**What is needed**
What lines of the data below hold the string "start"? Copy each one out.

**Exercise data**
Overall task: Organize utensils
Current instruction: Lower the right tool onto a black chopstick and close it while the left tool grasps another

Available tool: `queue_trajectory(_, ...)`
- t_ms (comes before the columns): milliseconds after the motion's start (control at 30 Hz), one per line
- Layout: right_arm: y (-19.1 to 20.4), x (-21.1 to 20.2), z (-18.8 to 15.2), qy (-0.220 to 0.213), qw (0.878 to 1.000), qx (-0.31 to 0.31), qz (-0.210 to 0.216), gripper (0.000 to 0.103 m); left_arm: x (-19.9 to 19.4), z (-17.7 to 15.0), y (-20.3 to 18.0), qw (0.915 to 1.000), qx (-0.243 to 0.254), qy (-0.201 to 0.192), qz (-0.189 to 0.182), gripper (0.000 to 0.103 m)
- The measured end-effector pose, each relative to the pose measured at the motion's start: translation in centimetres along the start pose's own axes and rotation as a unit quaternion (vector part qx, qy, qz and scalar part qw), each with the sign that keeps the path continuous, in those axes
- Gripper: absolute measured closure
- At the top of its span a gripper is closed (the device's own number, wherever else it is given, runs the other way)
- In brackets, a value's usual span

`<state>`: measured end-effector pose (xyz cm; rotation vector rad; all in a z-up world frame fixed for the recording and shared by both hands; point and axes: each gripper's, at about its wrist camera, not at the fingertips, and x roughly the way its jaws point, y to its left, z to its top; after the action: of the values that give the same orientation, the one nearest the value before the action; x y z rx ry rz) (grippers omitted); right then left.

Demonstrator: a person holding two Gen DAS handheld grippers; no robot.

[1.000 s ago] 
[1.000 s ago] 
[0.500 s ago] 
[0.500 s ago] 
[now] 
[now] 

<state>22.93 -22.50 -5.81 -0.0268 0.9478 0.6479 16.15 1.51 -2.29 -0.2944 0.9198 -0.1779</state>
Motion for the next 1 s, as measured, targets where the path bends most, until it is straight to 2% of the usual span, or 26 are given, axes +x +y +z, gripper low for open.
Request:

**Answer to the exercise**
- t_ms (comes before the columns): milliseconds after the motion's start (control at 30 Hz), one per line
- The measured end-effector pose, each relative to the pose measured at the motion's start: translation in centimetres along the start pose's own axes and rotation as a unit quaternion (vector part qx, qy, qz and scalar part qw), each with the sign that keeps the path continuous, in those axes

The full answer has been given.